He looked at me, each word deliberate, his tone carrying some inexplicable anguish. "Do you have any idea what you look like right now, how long will you keep this up before you snap out of it!"
Ryland scooped up Jolie and the boy and drove off in the black Bentley.
I offered no explanation, shed no tears.
I just leaned against Theo's cold tombstone and numbly watched the three of them disappear into the distance.
That night, I thought Ryland would not come back.
But in the dead of midnight, he returned, carrying a heavy stench of alcohol.
I sat on the living room sofa and tended to the gash on my arm with a cotton swab and iodine.

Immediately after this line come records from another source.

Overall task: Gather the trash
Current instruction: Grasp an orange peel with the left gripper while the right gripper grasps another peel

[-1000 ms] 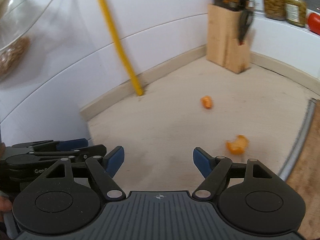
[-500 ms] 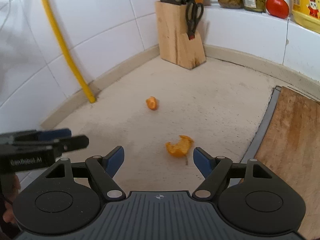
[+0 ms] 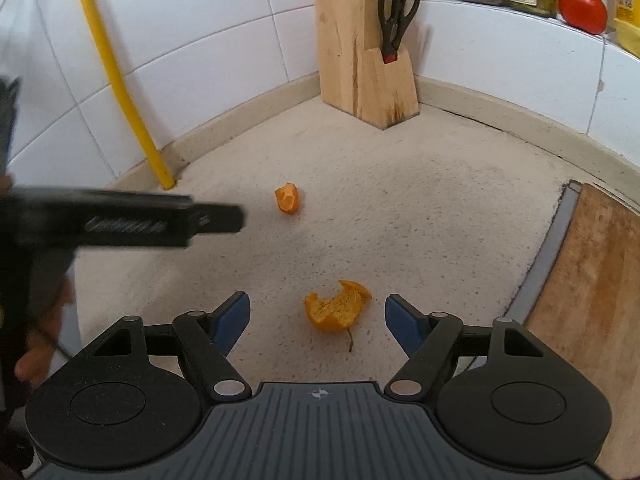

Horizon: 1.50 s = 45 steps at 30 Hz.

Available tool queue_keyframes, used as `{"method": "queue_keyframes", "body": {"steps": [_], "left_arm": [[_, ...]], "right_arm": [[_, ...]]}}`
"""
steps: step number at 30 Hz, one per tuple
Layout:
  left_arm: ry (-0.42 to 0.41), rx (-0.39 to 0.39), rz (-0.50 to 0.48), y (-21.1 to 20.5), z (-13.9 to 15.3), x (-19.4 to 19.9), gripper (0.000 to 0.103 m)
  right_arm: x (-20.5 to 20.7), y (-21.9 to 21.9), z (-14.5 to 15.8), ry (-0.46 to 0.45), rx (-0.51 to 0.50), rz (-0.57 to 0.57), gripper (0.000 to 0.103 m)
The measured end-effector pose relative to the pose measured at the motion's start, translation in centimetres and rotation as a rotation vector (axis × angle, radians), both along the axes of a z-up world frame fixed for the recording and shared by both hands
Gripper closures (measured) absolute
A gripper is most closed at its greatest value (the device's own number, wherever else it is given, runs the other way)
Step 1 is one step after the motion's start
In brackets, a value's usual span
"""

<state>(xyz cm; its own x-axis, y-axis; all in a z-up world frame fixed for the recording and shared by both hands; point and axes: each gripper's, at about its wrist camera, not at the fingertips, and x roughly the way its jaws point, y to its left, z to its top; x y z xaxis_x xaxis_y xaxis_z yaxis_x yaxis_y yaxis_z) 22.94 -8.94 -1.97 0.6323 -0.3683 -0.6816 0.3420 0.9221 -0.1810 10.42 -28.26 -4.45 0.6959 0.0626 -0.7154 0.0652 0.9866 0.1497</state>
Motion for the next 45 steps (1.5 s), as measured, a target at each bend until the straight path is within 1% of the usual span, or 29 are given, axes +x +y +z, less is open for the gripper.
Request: {"method": "queue_keyframes", "body": {"steps": [5,8,11,14,17,18,20,21,22,23,25,27,29,33,35,37,38,39,40,41,42,43,44,45], "left_arm": [[0.026,0.017,-0.001,-1.7,-1.6,2.8,0.047],[0.043,0.011,0.015,-2.2,-2.6,4.0,0.048],[0.064,0.005,0.021,-2.7,-3.5,5.0,0.048],[0.068,0.003,0.023,-2.8,-3.9,5.6,0.048],[0.058,0.004,0.015,-2.8,-4.2,5.9,0.05],[0.053,0.011,0.014,-2.8,-4.2,5.9,0.051],[0.047,0.023,0.009,-2.8,-4.2,5.9,0.059],[0.046,0.027,0.004,-2.7,-4.2,5.8,0.062],[0.046,0.027,-0.003,-2.6,-4.2,5.6,0.068],[0.05,0.022,-0.007,-2.4,-4.2,5.5,0.076],[0.064,0.006,-0.019,-2.2,-4.1,5.3,0.083],[0.078,-0.009,-0.027,-1.9,-4.1,4.9,0.085],[0.08,-0.018,-0.034,-1.7,-3.9,4.4,0.085],[0.065,-0.002,-0.067,-1.3,-3.4,3.3,0.085],[0.071,0.003,-0.087,-1.3,-3.2,3.1,0.085],[0.061,0.015,-0.09,-1.4,-3.1,2.9,0.082],[0.057,0.022,-0.097,-1.6,-3.1,2.9,0.079],[0.058,0.025,-0.103,-1.7,-3.1,3.0,0.075],[0.063,0.024,-0.104,-1.8,-3.2,3.1,0.067],[0.066,0.02,-0.103,-1.8,-3.3,3.2,0.059],[0.064,0.016,-0.102,-1.8,-3.3,3.2,0.056],[0.059,0.014,-0.097,-1.9,-3.3,3.3,0.051],[0.057,0.013,-0.09,-2.0,-3.4,3.4,0.048],[0.056,0.01,-0.086,-2.0,-3.4,3.5,0.048]], "right_arm": [[0.7,-0.2,-0.9,0.012,-0.022,0.026,0.026],[1.1,-0.5,-1.3,0.018,-0.016,0.036,0.03],[1.4,-0.8,-1.8,0.03,-0.012,0.045,0.039],[1.7,-1.1,-2.3,0.043,0.004,0.045,0.044],[1.8,-1.2,-2.7,0.05,0.016,0.045,0.055],[1.8,-1.1,-2.8,0.051,0.018,0.049,0.062],[2.0,-0.7,-3.1,0.056,0.016,0.062,0.065],[2.0,-0.5,-3.2,0.056,0.014,0.065,0.068],[2.1,-0.4,-3.2,0.054,0.009,0.067,0.069],[2.1,-0.2,-3.1,0.052,0.008,0.067,0.071],[2.0,-0.3,-3.0,0.048,0.016,0.062,0.076],[1.9,-0.5,-2.8,0.047,0.026,0.06,0.083],[1.6,-0.7,-2.6,0.043,0.031,0.057,0.083],[1.0,-1.2,-2.2,0.033,0.031,0.044,0.083],[0.9,-1.6,-2.2,0.031,0.031,0.036,0.083],[0.8,-1.9,-2.3,0.037,0.031,0.029,0.083],[0.9,-2.2,-2.4,0.042,0.033,0.024,0.082],[0.9,-2.4,-2.6,0.045,0.036,0.019,0.075],[0.9,-2.6,-2.7,0.049,0.037,0.01,0.071],[0.9,-2.7,-2.7,0.054,0.036,0.004,0.054],[0.9,-2.8,-2.7,0.049,0.039,0.0,0.04],[0.8,-2.8,-2.6,0.04,0.035,0.0,0.037],[0.6,-2.7,-2.6,0.037,0.029,0.005,0.036],[0.6,-2.6,-2.6,0.035,0.023,0.011,0.037]]}}
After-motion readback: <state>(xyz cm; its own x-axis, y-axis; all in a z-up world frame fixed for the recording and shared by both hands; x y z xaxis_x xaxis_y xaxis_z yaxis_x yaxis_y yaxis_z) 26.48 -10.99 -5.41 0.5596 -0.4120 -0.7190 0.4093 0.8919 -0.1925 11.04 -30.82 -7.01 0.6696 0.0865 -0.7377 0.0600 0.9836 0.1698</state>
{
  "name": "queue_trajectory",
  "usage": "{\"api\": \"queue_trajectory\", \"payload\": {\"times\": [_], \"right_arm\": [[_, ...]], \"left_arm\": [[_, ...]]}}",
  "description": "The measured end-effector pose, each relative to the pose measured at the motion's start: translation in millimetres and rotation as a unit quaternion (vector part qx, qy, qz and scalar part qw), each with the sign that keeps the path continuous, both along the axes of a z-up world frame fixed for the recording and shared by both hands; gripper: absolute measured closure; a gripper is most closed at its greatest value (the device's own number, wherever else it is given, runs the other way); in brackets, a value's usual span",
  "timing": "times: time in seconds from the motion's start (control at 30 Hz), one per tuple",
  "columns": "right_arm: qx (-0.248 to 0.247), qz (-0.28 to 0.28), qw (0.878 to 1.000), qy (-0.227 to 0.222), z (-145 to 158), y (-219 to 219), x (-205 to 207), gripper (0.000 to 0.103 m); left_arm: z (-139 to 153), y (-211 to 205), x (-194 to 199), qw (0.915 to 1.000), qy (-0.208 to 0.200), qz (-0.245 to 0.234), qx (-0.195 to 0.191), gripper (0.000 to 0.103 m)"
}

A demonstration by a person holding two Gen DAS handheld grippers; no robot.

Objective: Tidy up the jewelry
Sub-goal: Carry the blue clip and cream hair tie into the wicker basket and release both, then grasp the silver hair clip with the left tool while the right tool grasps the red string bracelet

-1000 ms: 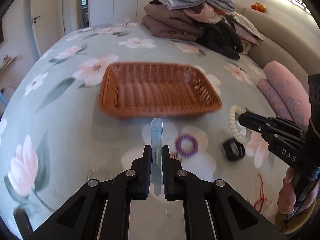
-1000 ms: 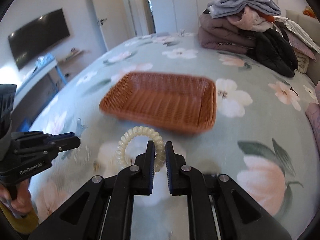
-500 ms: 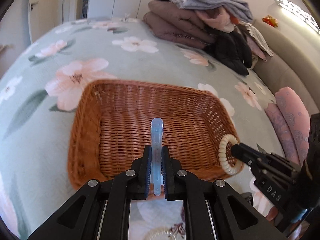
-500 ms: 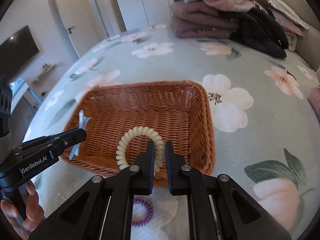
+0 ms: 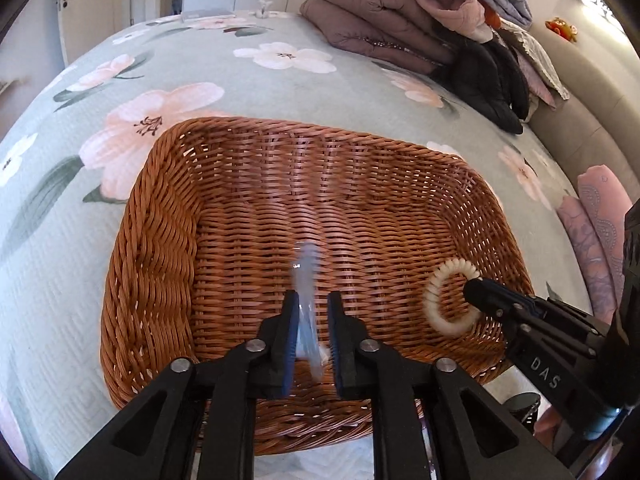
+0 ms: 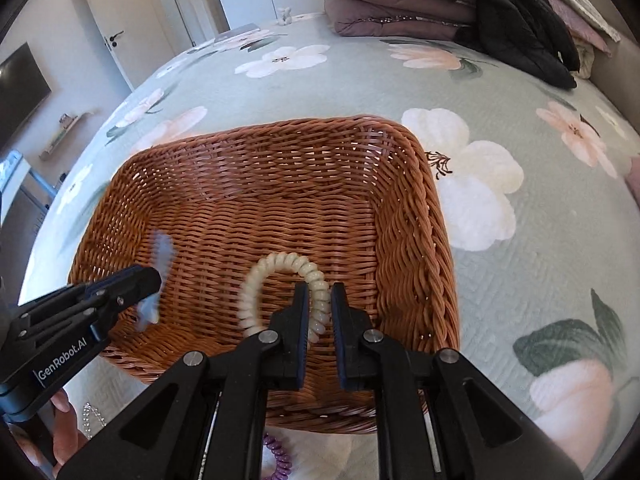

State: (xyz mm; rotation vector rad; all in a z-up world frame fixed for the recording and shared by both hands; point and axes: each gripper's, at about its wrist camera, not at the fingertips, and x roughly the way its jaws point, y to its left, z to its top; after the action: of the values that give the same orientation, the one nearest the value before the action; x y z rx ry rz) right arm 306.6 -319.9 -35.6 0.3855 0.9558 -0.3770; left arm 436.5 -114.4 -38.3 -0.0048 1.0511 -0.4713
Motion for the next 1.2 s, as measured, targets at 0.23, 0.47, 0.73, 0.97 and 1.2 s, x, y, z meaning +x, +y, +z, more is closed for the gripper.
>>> {"api": "queue_trajectory", "payload": {"times": [0.23, 0.47, 0.73, 0.97, 1.2], "right_arm": [[-0.004, 0.006, 1.0, -0.014, 3.3, 0.1, -5.6, 0.086], [0.009, 0.015, 0.999, -0.045, 23.1, 5.6, -25.5, 0.075], [0.007, 0.051, 0.994, -0.094, 76.1, 41.4, -88.5, 0.056], [-0.021, 0.064, 0.99, -0.124, 112.9, 68.8, -159.8, 0.056], [-0.058, 0.071, 0.982, -0.163, 139.4, 75.3, -247.5, 0.056]], "left_arm": [[14.2, 15.4, -9.8, 0.9993, -0.017, 0.009, -0.031, 0.052], [38.1, 40.3, -43.0, 0.9978, -0.036, 0.001, -0.056, 0.052], [84.2, 85.1, -128.6, 0.9941, -0.086, -0.005, -0.066, 0.035], [108.2, 103.2, -210.6, 0.9886, -0.127, -0.008, -0.081, 0.035], [99.4, 107.2, -285.0, 0.9844, -0.127, -0.056, -0.108, 0.035]]}}
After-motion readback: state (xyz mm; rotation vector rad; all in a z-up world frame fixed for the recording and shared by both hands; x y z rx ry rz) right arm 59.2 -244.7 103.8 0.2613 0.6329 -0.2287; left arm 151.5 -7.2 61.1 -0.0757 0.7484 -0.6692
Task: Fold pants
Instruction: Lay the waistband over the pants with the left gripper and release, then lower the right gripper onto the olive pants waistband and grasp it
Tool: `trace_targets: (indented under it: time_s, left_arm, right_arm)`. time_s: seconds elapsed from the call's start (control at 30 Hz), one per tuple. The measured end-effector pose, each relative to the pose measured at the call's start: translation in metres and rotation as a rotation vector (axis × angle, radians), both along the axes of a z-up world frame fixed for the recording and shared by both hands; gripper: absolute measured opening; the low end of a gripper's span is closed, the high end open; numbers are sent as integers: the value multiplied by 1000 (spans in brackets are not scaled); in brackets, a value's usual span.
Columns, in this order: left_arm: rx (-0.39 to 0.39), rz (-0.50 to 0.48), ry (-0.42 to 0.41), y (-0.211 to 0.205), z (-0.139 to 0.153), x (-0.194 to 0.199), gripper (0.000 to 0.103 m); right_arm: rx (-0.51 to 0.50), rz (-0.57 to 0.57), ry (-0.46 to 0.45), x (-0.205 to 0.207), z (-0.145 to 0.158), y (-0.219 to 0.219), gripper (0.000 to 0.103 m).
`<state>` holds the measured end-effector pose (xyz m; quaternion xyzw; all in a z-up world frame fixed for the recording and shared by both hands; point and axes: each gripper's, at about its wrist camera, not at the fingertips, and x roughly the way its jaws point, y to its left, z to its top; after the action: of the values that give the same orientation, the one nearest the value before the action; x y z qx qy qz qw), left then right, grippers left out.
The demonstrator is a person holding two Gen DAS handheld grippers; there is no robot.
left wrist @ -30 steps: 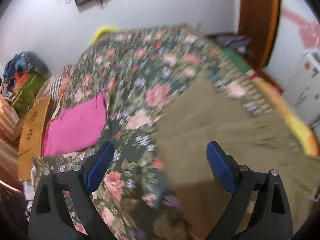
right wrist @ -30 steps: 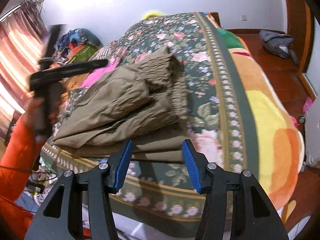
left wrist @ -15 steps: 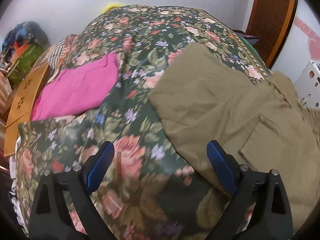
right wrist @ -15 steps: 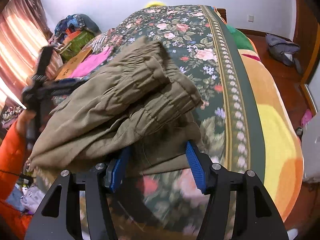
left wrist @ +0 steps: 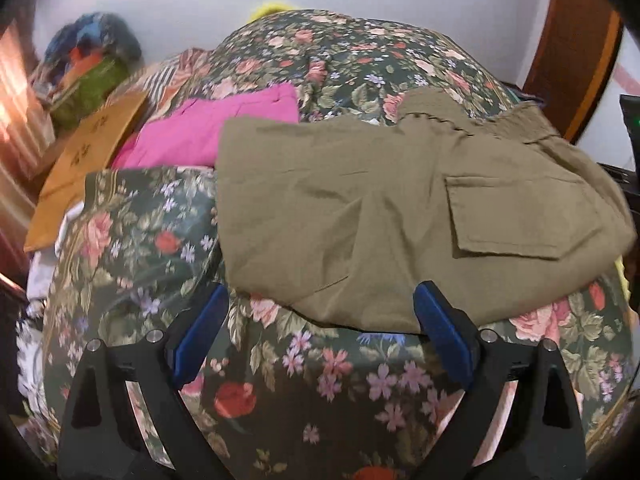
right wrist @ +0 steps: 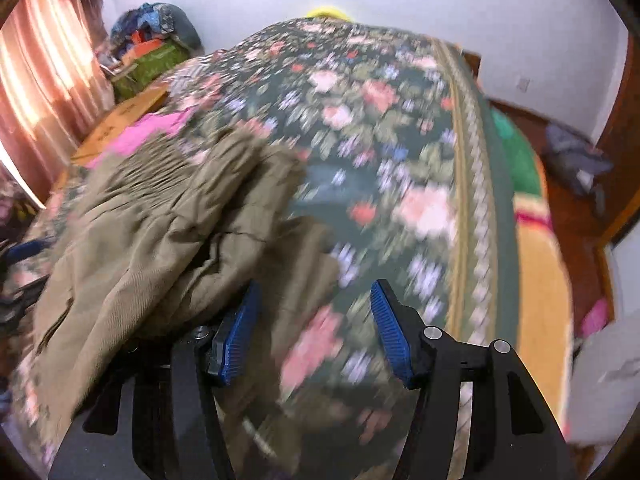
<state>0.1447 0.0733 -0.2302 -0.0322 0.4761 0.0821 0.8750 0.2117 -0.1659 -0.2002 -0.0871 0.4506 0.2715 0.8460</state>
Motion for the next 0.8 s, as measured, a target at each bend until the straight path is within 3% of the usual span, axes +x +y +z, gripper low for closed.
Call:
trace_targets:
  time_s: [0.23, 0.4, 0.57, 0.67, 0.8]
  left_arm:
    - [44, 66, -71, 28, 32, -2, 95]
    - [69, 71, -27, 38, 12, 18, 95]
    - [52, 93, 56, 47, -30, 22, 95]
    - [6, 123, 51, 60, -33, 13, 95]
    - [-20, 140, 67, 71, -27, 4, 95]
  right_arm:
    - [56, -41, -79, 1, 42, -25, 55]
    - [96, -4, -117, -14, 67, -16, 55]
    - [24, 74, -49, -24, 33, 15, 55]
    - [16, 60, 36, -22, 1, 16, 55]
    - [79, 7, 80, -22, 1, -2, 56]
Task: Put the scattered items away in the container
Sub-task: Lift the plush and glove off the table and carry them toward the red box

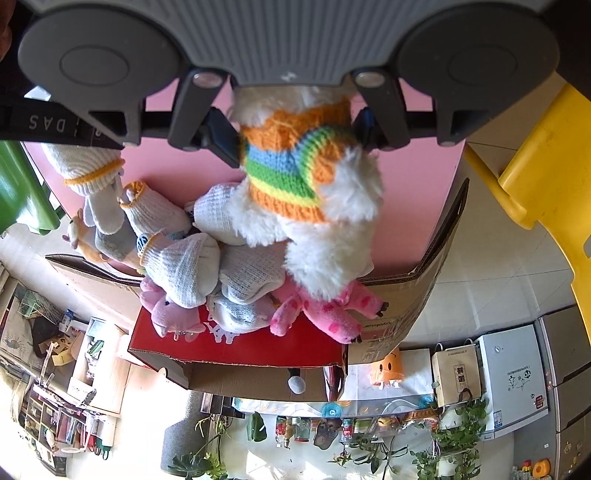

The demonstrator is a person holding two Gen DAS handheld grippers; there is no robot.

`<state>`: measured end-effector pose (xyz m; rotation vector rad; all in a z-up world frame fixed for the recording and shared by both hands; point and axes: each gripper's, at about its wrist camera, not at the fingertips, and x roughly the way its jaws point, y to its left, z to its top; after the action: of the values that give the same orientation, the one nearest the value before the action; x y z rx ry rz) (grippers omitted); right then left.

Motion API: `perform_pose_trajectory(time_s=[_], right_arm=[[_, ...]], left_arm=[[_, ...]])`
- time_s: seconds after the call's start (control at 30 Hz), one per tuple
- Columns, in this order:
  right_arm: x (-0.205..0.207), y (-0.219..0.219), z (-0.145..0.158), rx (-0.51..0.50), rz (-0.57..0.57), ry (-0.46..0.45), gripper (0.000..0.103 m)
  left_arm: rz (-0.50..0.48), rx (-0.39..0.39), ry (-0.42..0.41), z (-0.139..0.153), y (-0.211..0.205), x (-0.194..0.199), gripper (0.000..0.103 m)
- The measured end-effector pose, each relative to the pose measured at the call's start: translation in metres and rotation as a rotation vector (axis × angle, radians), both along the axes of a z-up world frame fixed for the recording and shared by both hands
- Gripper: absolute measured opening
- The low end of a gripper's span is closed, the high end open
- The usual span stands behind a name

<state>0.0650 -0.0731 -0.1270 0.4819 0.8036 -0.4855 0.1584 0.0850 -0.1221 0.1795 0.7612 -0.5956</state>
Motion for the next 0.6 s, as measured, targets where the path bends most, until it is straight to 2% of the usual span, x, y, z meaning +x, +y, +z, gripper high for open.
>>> perform_pose_trajectory(time_s=[0.6], right_arm=[[-0.0072,0.0,0.0032,0.002,-0.007,-0.011,0.055]], left_arm=[[0.005,-0.001,-0.017,0.0046,0.0059,-0.0037,0.061]])
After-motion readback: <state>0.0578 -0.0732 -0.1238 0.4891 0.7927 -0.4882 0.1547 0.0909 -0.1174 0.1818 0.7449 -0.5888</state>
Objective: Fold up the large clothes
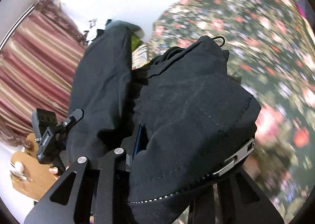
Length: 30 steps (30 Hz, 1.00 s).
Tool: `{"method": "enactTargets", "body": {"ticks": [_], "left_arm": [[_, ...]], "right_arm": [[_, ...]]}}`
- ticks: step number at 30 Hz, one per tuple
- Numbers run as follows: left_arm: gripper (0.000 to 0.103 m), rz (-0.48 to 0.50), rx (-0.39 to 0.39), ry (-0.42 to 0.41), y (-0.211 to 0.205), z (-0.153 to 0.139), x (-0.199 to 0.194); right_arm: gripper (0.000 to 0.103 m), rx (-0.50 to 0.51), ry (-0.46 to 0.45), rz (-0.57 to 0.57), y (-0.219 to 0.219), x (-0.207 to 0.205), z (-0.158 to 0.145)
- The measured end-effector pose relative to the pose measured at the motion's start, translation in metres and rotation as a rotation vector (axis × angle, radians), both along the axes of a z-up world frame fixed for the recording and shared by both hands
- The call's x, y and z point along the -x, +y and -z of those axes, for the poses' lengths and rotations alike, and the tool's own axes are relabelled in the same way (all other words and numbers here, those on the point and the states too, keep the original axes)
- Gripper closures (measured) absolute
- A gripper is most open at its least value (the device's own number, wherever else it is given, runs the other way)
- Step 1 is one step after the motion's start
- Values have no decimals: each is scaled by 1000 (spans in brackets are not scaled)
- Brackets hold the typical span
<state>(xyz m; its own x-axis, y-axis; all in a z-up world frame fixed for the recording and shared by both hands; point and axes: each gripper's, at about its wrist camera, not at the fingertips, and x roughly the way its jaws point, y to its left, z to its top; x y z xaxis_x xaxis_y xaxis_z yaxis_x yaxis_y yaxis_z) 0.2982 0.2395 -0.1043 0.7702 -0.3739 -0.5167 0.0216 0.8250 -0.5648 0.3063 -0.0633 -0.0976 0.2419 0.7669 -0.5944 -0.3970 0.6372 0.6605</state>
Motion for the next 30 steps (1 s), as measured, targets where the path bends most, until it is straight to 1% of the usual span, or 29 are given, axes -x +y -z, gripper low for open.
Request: {"method": "enactTargets", "body": {"ticks": [2, 4, 7, 10, 12, 13, 15, 16, 17, 18, 19, 21, 23, 25, 27, 29, 30], "left_arm": [[26, -20, -10, -17, 21, -2, -9], [26, -42, -1, -10, 43, 5, -17], [26, -69, 12, 17, 78, 27, -34], [26, -97, 17, 76, 105, 59, -51], [26, -116, 10, 129, 116, 88, -62], [26, -127, 3, 168, 121, 106, -67], [26, -156, -7, 276, 131, 147, -77], [25, -167, 7, 302, 134, 161, -78], [24, -182, 46, 275, 139, 170, -73], [24, -183, 66, 238, 141, 172, -69], [24, -182, 52, 229, 139, 170, -67], [23, -195, 1, 235, 131, 165, -65], [22, -212, -26, 249, 128, 162, -64], [22, -220, -57, 259, 123, 155, -54], [22, -235, -80, 262, 120, 145, -41], [22, -246, -95, 264, 122, 138, -28], [23, -252, -116, 267, 120, 132, -22]], "right_arm": [[78, 4, -24, -19, 24, -10, 0], [78, 11, -43, -38, 49, -21, 5], [78, 34, -36, -78, 85, -40, 27], [78, 69, 6, -108, 116, -58, 62], [78, 110, 51, -123, 134, -69, 91], [78, 138, 78, -128, 142, -74, 108], [78, 212, 121, -132, 155, -78, 139], [78, 226, 134, -135, 158, -79, 148], [78, 212, 126, -133, 157, -77, 151], [77, 203, 118, -133, 156, -76, 151], [76, 198, 117, -134, 154, -75, 149], [75, 210, 136, -143, 149, -74, 149], [73, 208, 162, -149, 141, -71, 148], [71, 217, 169, -151, 131, -63, 143], [70, 235, 147, -160, 123, -57, 137], [69, 267, 112, -167, 115, -42, 126], [68, 287, 87, -160, 110, -34, 118]]}}
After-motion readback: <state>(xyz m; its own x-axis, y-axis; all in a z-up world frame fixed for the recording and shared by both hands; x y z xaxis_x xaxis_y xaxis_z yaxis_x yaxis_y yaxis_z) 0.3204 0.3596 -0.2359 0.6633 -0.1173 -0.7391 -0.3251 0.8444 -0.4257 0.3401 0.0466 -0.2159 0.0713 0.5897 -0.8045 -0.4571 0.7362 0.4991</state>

He stumbled in, and when his gaze fell on the shocking blood mark on my arm, his whole body froze.
He reached out, as if to touch my wound, but his fingertips trembled and pulled back just an inch from my skin.
"Why... why did it have to be Theo..." He gripped my shoulders with a force that nearly crushed my bones.
In his eyes, I saw a vulnerability I had never witnessed before, tears blurring his vision uncontrollably.
The next second, his tall frame collapsed forward, and he buried his head in the crook of my neck, his voice choked beyond recognition. "Elena, I'm sorry... I did not mean it... I did not want to hurt you..."
He held me tight, as if clutching a priceless treasure.
I did not move, nor did I respond.
Soon enough, overcome by his heavy intoxication, he slumped onto the sofa and passed out.
I looked at his sleeping profile and, moments later, slipped his car keys from the inside pocket of his suit jacket.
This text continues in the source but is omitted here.